What if this happened in Canada?

Can you imagine if a natural disaster on the scale of Hurricane Katrina happened in Canada? What similarities can we draw and what differences can we discern?

First of all, Canada is not prone to hurricanes but a similar flooding disaster could happen in Vancouver.

As with the Asian tsunami that befell Southeast Asia last year, an oceanic earthquake off of the coast of Vancouver could submerge most of the city and wash away many victims.

The current outcry by many observers on the left describes a slow response by President George W. Bush and they decry erroneously that America was largely unprepared due to the number of national guardsmen in Iraq. The same armchair critics on the other hand describe that Canada does not require a military and that Conservative efforts to increase defence spending is brutish and unbecoming of Canadian ‘values’. The same people would declare that Canada’s military deficiencies would be adequately supplemented by our American friends. Not a single part of this illogical equation adds up.

Would our current leadership be decisive in handling such a natural disaster? The current Canadian Liberal leadership has been wholly unprepared and dithering on defence issues ranging from BMD to the lacking expression of military ability when it comes to defending our Arctic sovereignty against the likes of a country like Denmark.

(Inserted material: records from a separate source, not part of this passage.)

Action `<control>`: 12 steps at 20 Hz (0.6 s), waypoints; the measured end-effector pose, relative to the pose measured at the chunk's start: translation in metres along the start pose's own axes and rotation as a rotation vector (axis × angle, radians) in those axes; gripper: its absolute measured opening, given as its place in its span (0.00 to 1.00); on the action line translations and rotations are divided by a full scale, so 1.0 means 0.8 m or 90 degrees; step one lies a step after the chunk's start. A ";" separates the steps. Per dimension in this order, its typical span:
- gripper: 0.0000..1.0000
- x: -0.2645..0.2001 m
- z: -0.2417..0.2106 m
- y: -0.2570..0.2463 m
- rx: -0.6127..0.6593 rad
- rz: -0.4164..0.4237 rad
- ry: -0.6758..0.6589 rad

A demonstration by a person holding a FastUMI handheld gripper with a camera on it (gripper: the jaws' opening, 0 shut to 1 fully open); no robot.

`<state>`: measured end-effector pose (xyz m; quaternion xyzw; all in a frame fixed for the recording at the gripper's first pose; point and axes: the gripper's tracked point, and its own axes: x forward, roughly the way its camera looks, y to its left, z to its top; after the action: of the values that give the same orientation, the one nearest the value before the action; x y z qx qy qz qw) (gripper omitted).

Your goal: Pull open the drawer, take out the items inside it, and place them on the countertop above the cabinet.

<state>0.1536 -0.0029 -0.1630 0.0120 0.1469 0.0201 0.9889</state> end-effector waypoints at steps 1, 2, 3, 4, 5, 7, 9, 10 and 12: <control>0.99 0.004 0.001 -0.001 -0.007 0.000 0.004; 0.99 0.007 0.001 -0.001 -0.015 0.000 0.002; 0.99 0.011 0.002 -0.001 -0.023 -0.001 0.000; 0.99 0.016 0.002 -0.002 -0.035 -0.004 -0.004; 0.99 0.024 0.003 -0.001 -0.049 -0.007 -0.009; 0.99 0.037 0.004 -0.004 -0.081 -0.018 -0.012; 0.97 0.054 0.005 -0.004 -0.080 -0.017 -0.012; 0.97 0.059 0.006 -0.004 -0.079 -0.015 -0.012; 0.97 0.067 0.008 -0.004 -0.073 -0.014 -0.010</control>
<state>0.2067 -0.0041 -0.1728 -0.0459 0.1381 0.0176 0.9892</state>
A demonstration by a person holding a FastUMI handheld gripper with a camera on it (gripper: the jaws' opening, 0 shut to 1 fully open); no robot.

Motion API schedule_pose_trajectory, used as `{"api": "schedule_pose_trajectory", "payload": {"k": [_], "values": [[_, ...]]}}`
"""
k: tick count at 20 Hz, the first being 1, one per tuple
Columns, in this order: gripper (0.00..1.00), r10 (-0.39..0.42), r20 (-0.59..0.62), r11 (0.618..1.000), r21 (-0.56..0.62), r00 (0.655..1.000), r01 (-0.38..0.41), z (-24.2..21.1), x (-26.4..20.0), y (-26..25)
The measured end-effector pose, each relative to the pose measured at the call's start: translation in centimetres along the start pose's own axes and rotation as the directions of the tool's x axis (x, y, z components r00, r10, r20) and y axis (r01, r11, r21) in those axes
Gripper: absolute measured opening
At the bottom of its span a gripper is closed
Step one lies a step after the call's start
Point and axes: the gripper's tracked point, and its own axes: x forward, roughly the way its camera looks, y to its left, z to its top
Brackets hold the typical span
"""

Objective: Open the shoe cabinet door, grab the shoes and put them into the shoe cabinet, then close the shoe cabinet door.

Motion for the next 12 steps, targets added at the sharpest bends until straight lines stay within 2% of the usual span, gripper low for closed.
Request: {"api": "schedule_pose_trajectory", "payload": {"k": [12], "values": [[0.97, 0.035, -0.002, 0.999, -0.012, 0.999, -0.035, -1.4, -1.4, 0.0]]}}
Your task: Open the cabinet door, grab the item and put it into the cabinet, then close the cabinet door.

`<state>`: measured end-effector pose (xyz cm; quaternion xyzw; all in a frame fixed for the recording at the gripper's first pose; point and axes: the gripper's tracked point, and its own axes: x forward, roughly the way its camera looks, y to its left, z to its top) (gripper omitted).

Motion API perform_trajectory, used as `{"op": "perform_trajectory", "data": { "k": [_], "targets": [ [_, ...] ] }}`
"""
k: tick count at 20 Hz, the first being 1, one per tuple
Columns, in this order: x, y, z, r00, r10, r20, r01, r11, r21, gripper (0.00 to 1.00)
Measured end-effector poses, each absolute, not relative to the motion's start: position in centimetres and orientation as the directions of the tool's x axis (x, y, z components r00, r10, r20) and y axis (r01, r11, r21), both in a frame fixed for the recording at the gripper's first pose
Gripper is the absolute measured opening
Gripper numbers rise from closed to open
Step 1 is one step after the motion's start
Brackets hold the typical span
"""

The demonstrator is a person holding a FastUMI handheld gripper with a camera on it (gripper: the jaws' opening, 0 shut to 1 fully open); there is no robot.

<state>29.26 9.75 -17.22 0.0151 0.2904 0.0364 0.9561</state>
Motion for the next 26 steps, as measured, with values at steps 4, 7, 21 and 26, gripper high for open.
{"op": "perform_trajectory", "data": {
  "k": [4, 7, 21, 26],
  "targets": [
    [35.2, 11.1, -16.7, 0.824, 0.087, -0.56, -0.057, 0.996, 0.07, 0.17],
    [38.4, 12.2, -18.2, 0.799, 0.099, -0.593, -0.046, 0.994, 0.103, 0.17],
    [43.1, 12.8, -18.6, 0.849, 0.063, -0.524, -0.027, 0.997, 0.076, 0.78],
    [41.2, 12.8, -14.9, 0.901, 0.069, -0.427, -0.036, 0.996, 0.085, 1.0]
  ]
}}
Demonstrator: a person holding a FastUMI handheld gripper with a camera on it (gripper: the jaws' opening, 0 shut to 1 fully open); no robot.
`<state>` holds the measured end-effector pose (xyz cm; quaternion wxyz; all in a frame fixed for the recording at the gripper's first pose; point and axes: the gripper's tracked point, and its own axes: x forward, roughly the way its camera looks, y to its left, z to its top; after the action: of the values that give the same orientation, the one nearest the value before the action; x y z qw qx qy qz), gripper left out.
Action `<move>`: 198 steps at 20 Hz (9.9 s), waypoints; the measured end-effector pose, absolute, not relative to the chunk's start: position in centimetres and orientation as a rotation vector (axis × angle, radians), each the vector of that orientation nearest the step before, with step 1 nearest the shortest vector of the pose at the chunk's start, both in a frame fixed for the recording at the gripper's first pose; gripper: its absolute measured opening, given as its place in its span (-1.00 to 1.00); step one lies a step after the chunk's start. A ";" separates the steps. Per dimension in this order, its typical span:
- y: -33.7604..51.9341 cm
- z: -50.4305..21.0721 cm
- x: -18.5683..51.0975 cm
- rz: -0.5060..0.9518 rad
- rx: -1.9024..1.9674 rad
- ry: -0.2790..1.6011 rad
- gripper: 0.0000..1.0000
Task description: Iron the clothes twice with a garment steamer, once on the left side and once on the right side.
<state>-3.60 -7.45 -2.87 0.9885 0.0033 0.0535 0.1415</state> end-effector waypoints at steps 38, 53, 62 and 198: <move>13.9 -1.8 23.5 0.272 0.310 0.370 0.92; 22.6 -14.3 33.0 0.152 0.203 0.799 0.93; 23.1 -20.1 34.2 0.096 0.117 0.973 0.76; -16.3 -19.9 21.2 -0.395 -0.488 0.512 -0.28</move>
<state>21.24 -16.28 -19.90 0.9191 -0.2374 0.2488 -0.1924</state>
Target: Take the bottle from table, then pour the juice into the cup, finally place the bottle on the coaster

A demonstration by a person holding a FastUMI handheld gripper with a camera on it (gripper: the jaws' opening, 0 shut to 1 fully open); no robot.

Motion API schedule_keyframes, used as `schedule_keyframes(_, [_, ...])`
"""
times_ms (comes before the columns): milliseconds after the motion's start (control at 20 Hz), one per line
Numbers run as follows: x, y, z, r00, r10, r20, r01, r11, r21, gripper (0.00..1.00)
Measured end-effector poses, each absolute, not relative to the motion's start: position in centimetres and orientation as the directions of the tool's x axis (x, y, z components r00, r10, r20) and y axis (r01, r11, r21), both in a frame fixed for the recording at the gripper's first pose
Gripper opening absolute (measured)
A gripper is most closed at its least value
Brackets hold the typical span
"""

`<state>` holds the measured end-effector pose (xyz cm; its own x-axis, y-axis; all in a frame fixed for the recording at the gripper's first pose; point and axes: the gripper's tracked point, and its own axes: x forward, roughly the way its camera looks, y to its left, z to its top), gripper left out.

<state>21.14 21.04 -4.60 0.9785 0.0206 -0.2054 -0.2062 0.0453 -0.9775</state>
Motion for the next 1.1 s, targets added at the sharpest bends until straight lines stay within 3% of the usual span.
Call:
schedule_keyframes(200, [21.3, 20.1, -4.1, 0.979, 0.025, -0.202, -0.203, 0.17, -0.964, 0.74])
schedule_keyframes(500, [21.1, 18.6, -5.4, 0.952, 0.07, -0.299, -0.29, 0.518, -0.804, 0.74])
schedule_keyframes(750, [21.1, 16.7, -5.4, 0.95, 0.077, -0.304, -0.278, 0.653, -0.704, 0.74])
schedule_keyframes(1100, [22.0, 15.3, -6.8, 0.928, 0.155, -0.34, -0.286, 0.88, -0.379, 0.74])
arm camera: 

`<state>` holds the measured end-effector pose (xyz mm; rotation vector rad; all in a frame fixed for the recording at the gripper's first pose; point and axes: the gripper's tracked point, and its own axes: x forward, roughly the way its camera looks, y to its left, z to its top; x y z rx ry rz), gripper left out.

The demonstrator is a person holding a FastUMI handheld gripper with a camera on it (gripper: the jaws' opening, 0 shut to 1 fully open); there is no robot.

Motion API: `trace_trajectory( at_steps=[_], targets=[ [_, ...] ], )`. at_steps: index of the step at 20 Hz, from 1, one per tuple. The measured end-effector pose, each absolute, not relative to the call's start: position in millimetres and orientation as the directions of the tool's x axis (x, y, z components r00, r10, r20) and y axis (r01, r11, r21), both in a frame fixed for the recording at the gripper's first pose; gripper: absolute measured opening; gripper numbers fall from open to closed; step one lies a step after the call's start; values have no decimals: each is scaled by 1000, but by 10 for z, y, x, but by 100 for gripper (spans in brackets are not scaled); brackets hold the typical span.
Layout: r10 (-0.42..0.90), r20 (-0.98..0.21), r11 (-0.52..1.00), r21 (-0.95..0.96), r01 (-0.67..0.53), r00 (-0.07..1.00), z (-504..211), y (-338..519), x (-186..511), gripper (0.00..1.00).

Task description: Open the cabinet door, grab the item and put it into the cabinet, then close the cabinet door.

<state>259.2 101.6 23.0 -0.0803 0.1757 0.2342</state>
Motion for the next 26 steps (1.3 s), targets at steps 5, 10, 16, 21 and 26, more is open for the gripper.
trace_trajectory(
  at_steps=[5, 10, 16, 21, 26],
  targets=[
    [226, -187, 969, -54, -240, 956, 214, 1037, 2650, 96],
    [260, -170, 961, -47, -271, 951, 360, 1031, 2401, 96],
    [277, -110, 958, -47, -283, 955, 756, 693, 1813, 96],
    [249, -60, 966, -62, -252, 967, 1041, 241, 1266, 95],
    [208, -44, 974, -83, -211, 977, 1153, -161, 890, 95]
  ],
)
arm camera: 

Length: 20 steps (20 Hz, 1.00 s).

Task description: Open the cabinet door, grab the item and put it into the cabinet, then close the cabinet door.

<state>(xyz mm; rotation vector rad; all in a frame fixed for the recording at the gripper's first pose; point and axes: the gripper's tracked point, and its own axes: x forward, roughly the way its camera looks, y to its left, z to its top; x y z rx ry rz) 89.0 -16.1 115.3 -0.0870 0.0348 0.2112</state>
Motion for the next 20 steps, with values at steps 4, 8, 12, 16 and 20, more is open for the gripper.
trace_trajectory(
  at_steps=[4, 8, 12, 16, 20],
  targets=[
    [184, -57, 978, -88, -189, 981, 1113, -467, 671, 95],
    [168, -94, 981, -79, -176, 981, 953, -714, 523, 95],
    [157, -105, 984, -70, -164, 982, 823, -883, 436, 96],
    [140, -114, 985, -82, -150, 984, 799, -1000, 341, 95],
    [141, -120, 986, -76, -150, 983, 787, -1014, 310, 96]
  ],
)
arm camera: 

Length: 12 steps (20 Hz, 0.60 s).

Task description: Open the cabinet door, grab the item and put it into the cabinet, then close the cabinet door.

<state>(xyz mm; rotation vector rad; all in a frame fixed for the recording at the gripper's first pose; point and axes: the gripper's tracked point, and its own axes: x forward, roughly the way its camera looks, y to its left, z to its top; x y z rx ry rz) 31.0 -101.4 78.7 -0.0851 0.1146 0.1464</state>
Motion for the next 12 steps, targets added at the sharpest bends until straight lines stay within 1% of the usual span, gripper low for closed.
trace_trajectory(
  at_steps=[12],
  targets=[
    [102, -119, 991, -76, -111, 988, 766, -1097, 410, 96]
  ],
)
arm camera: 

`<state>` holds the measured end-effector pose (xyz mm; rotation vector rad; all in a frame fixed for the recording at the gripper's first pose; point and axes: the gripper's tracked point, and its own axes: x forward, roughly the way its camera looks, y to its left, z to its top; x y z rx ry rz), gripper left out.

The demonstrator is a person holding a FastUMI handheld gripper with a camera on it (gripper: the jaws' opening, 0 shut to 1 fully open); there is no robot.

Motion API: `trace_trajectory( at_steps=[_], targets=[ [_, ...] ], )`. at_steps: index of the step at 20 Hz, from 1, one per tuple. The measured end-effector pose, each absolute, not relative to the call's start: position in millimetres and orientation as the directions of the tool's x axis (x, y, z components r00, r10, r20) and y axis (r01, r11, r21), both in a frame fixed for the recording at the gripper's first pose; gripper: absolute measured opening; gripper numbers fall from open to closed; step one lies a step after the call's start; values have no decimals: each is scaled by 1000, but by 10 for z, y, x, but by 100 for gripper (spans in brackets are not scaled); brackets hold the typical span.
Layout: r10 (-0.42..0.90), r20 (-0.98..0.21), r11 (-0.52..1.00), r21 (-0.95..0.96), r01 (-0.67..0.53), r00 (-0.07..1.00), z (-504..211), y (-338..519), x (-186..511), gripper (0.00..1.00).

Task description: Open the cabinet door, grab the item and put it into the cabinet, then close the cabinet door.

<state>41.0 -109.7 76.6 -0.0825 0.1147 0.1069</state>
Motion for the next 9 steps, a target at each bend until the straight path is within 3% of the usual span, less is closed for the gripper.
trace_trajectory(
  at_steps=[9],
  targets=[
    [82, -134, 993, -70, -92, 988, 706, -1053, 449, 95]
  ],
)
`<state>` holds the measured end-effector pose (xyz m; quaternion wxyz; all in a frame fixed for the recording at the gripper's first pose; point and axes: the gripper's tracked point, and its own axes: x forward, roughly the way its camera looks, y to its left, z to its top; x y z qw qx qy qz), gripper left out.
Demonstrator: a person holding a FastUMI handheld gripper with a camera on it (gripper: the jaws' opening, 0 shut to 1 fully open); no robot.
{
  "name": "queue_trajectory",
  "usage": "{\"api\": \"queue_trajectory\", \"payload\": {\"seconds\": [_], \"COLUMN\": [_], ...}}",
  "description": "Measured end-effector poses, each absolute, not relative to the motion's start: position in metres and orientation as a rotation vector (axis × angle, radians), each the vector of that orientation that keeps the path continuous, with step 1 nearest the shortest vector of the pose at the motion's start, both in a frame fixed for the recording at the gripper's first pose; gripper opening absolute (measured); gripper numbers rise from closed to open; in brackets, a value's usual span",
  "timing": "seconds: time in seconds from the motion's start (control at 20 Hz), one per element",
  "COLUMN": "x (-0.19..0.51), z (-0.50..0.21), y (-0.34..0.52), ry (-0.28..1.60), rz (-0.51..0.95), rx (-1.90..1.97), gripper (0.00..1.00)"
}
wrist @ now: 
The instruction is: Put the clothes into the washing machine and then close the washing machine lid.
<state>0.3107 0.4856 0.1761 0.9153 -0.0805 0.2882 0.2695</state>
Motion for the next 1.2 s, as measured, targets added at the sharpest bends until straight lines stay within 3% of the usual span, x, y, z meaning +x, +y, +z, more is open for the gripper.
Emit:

For the past twelve years, as stewards of Canada’s national defence, the Liberal Party of Canada has allowed the erosion of our military spending has placed our defence and disaster relief capabilities in the dire position of complete collapse. Queen’s professor Douglas Bland mused as much in his study titled “Canada Without Armed Forces?”.

Whether rightly or wrongly, George W. Bush is likely to face significant questions of leadership for the speed of the federal/state/local response to the disaster that struck the Gulf States in the southern US. One does not require a considerable extension of thought to determine with adequate certainty that if an analogous distaster befell a major populated area in Canada, this country would be grossly unprepared to address it with the speed and unequivocal response required to protect the lives of this nation’s citizenry.

This question needs to be addressed now by our country’s government. We cannot allow certain failures of this magnitude to be the footnotes in the post-mortem report of a devastating natural disaster.